The artist Andy Warhol once commented that everybody gets their 15 minutes of fame. In the last few weeks, isolated pockets of Ukrainians dotted around the world will have ticked this off their bucket lists.
In one local backwater in the UK, the town council organised a vigil (what else?) for the Ukraine, which drew a bijoux posse of Saturday morning shoppers who gathered while the town’s sole Ukrainian residents, a middle-aged couple, pressed the flesh with passers-by.
This despondent duo finally stood, hands on hearts, to sing the Ukrainian national anthem, or what was presumed to be the national tune. In the background, a Ukrainian flag fluttered atop a flaky flagpole while grown men and women stood sombre, presumably more perturbed by fashioning a convincing display of concern than any likely chemical attack on Whogivesafuckistan.
At least they had their left-over candles from the recent Sarah Everard gigs, so this was an altogether cost-neutral affair.
Presumably, nobody thought of a whip around for two AK-47s and two tickets for Kiev so that the couple could crank out some real solidarity in the struggle, but I’m sure that’s next on the list.
Yeah, right. More chicken Kiev, anyone?
The hapless couple on centre stage — and by being the only Ukrainians in the village at only a slightly more elevated status than the only gays — had of course stumbled into the bonkers slacktivist playpen and had inadvertently become pert symbols of the very dork diesel powering the modern psyche.
Fawning idolatry.
Whether it’s Mandela, Princess Diana, Jacinda Hardon, or any other hot ticket for a social Velcro ball, nothing beats identifying a figure for the moronic masses to slavishly follow. Now, they’re literally slavishly following a Slav, irrespective of his merits and faults.
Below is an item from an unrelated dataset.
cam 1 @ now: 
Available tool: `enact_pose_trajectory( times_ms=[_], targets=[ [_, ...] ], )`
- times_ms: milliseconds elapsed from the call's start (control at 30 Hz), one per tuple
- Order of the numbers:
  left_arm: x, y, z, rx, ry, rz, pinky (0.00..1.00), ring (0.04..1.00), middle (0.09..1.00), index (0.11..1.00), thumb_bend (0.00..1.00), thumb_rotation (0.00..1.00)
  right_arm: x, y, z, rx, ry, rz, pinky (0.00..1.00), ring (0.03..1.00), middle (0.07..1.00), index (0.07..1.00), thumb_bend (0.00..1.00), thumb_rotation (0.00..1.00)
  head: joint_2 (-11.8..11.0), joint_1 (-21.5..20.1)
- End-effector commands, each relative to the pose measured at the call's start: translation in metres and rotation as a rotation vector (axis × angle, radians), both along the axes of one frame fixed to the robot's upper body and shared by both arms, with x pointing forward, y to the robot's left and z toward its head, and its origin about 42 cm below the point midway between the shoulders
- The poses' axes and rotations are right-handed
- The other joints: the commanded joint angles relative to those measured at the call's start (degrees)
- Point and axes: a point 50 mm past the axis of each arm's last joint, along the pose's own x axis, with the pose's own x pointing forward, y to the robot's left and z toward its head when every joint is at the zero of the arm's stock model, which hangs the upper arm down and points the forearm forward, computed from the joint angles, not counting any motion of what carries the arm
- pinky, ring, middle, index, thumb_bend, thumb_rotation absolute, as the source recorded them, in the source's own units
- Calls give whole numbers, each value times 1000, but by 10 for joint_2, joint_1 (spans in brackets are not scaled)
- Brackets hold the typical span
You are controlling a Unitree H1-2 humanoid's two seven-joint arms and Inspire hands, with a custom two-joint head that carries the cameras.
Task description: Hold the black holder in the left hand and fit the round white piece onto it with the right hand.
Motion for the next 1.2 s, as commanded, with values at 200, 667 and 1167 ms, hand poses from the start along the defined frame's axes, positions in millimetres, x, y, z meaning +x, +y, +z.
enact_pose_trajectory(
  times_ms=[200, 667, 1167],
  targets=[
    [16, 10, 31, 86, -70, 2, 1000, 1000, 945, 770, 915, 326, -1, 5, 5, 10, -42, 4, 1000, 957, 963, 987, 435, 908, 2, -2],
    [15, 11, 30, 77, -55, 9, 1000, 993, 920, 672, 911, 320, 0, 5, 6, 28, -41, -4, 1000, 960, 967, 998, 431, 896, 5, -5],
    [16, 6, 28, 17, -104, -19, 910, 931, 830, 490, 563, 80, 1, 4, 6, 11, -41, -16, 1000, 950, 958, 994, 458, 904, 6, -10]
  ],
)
On the latter, there are purportedly many. Until this incursion by Moscow, his personal ratings had been as low as a row of Kharkiv domestic dwellings. Indeed, a poll had suggested that 62% opposed his re-election, and many insist that the country is beset by corruption – much of it sited close to Mr Beanski himself. Furthermore, the bloke has a generally fractious relationship with the press unless they are smiling upon his soundbites, and he is not that keen on the notion of democratic opposition.
In brief, he’s something of a twat, but he’s a twat in opposition to a little beady-eyed baldy who chucks Polonium about in cafés – a fact which allows the concentration of whingeing droids to comfortably slip into post-fact, ignorant bliss.
That brings us back to the peak bandwaggoning, do-gooding, do-little, little Britain and the singular good luck of Mr and Mrs Nunchuck – the archetypal weapons of mass instruction and the closest the town will get to hiring a stand-up Volodymyr look-a-like-ee.
Take your 15 minutes of fame and your position in the game.
Everybody else can carry on in ‘solidarity’ until women, gays, trannies, the EU, or black lives matter again.